The extended selection method, allowing the distance from the target station to change, can optionally set the number of usable neighbor stations. By utilizing this characteristic, we can choose to emphasize prediction error or leading time depending on the purpose. Overall, the extended selection method (utilizing Delaunay Triangulation) brought better results than the existing selection method (fixing distance).
In this study, we focused on the 2023 Türkiye-Syria Earthquake (Mw 7.8), which was caused by a long fault; therefore, the PLUM method is potentially profitable for such a case. This earthquake occurred at 01:17:34 UTC on 6 February 2023, the epicenter was located at 37.226 °N, 37.014°E and the depth was 10.0 km. We used available 249 data of seismometers in the time range from 01:17:05 to 01:26:20. For this earthquake, firstly, we experimentally applied the existing scheme of the PLUM method, and secondly, we installed an improved scheme.
In the existing scheme of the PLUM method, by using seismic intensities recorded at observation stations in radius R = 30 km around the target point and ground characteristics of the region, we calculate intensities of ground motion propagated from each observation station to the target point, and then take the maximum value as the predicted seismic intensity. However, in this case, 74 stations (27 %) have no neighbor station in a radius of 30 km, and 87 (32 %) have only one, which means lack of coverage. Therefore, we initially simulate with R varying from 10 km to 90 km with a step of 5 km. Besides, as for seismic intensity, we applied to these data a calculation method of JMA Real-time Seismic Intensity, same as the Japanese earthquake early warning system.

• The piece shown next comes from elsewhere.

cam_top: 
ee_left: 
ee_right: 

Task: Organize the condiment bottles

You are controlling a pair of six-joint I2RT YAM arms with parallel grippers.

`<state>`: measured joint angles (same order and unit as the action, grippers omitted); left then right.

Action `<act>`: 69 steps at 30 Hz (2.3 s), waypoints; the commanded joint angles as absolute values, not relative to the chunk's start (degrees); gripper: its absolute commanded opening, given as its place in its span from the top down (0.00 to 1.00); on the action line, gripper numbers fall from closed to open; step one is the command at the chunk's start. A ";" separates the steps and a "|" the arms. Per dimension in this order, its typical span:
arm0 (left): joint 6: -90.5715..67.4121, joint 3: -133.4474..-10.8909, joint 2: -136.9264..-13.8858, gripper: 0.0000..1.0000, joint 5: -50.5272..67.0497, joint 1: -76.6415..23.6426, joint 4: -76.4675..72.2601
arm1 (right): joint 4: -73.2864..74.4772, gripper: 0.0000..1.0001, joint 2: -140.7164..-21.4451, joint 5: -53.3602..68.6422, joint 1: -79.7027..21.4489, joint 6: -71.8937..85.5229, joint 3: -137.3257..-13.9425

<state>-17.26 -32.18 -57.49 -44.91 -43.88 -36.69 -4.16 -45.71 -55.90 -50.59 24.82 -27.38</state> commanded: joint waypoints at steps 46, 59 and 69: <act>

Subsequently, we devised an extended scheme of the PLUM method in which we flexibly select the reference area without fixing R: the scheme utilizing the Delaunay Triangulation. Firstly, we enumerate all observation stations in radius R1 around the target point. Secondly, in order of closeness, we enumerate other observation stations that are in radius R2 (> 2R1) around the target point and share a Delaunay Edge with the target point — until we count N or more stations and the Max Gap Angle < θ. Finally, by using seismic intensities recorded at these stations, we predict seismic intensities likewise.
The extended selection method, which we propose, has the feature that some usable neighbor stations around each target station are ensured. Moreover, in comparison with the existing scheme, we obtained a longer median leading time and less error between observed and predicted seismic intensity. Also, we found a trade-off between prediction error and leading time.
The extended selection method, allowing the distance from the target station to change, can optionally set the number of usable neighbor stations. By utilizing this characteristic, we can choose to emphasize prediction error or leading time depending on the purpose. Overall, the extended selection method (utilizing Delaunay Triangulation) brought better results than the existing selection method (fixing distance).